Der Senat ist ebenfalls davon überzeugt, dass auch der Kläger um die Schwere der Erkrankung wusste. Zum einen hat er selbst mitgeteilt, er habe von der Krebserkrankung gewusst. Zum anderen hat der die Versicherte behandelnde Frauenarzt Dr.K. ebenfalls mitgeteilt, dass der Kläger bei dem Gespräch über die Schwere der Erkrankung dabei gewesen sei. Ebenso ist die Aussage des Klägers zu werten, als er im Termin mitgeteilt hat, die Versicherte habe nach dem Anbau des Hauses gesagt, man solle heiraten, weil sonst alles flöten ginge. Auch die Tatsache, dass die Versicherte und der Kläger Anfang des Jahres 2003 erhebliche Investitionen für den Bau eines behindertengerechten Bades getätigt haben, führt zu keiner anderen Bewertung. Denn für die Motive kommt es maßgeblich auf den Zeitpunkt der Eheschließung an, und nicht auf vorhergehende Zeitpunkte. Nach dem Gutachten von Dr. S. bestand Anfang des Jahres 2003 auch objektiv durchaus die Möglichkeit eines mehrjährigen Überlebens, abhängig von dem Erfolg der Chemotherapie.
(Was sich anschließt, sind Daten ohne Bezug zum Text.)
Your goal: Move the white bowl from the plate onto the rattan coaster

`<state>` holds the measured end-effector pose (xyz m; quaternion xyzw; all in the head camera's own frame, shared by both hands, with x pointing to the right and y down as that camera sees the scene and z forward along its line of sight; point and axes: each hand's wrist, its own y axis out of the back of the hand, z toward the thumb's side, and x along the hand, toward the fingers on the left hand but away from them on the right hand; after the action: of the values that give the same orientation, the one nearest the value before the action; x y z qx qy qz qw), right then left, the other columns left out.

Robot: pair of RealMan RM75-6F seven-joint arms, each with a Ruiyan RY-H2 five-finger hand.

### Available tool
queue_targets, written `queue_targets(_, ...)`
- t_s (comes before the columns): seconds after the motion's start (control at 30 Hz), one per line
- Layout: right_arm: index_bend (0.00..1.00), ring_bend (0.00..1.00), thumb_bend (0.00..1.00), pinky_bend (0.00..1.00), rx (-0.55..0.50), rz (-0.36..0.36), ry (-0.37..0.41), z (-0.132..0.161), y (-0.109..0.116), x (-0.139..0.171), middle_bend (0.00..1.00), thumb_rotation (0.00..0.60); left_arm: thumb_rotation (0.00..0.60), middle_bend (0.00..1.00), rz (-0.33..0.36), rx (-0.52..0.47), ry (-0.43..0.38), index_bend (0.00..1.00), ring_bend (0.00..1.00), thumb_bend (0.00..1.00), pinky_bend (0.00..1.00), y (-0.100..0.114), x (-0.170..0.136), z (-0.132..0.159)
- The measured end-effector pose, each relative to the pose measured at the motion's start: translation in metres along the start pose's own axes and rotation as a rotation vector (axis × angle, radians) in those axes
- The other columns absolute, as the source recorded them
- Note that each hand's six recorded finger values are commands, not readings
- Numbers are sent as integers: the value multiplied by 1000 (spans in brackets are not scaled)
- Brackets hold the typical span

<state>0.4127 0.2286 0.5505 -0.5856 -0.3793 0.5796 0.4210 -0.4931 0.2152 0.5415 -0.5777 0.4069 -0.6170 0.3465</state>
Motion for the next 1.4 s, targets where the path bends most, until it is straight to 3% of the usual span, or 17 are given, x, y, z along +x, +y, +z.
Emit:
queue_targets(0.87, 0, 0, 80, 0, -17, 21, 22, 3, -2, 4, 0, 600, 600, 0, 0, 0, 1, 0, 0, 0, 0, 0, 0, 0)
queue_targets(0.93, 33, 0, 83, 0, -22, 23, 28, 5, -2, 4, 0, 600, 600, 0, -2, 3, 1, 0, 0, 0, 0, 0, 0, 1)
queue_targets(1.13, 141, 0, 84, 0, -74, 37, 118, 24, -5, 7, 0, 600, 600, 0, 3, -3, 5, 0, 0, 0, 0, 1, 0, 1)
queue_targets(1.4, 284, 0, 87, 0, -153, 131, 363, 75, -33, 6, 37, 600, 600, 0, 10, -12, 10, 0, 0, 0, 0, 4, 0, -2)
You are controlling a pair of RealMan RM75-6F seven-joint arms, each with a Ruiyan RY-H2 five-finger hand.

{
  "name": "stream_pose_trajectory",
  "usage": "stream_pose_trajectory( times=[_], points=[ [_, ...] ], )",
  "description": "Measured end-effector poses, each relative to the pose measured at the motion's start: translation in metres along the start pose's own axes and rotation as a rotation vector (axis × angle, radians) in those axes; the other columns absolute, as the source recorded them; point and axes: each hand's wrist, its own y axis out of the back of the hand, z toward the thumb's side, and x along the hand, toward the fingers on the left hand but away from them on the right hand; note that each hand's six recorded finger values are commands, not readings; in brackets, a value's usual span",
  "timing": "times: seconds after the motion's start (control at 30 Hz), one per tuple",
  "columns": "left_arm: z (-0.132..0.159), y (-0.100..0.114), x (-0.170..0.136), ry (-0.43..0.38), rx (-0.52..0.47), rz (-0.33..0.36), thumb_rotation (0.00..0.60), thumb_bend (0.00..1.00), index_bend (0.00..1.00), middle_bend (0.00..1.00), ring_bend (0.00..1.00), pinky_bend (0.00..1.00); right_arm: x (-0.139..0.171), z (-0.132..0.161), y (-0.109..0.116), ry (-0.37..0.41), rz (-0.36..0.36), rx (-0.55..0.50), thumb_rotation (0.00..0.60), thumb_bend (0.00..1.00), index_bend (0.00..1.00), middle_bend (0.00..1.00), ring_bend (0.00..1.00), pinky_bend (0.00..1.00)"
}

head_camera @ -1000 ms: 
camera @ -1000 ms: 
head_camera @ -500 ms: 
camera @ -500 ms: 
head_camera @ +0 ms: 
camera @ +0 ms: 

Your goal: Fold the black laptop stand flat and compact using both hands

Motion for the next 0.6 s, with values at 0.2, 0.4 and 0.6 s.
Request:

Auch die finanziellen Verhältnisse sprechen für eine Versorgungsehe. Mit Bescheid vom 14.08.2003 wurde dem Kläger eine Rente wegen voller Erwerbsminderung, beginnend ab 01.11.2003 in Höhe von 371,84 EUR gewährt, ferner erhielt der Kläger auch Wohngeld lt. dem Antrag auf Witwerrente. Demgegenüber erhielt die Versicherte am 01.12.2001 eine Rente wegen voller Erwerbsminderung in Höhe von 524,83 EUR. Soweit der Kläger vorträgt, sie hätten nach 16 Jahren des Zusammenlebens dieses auch legalisieren wollen, mag dies auch ein Motiv gewesen sein. Allerdings kann es in Zusammenschau mit den anderen Umständen nicht dazu führen, dass es wenigstens gleich mit dem Grund einer Versorgungsehe zu gewichten wäre. Vielmehr hat der zeitliche Ablauf gezeigt, dass ein Zusammenhang der Eheschließung mit dem Verlauf der Erkrankung der Versicherten besteht. Insofern ist der dem Grunde nach bestehende Anspruch des Klägers auf Witwerrente gemäß § 46 Abs 2a SGB VI ausgeschlossen und das Urteil des SG Bayreuth vom 22.04.2008 ist aufzuheben.
Die Kostenentscheidung beruht auf § 193 SGG.
Gründe, die Revision gemäß § 160 Nrn 1 und 2 zuzulassen, liegen nicht vor.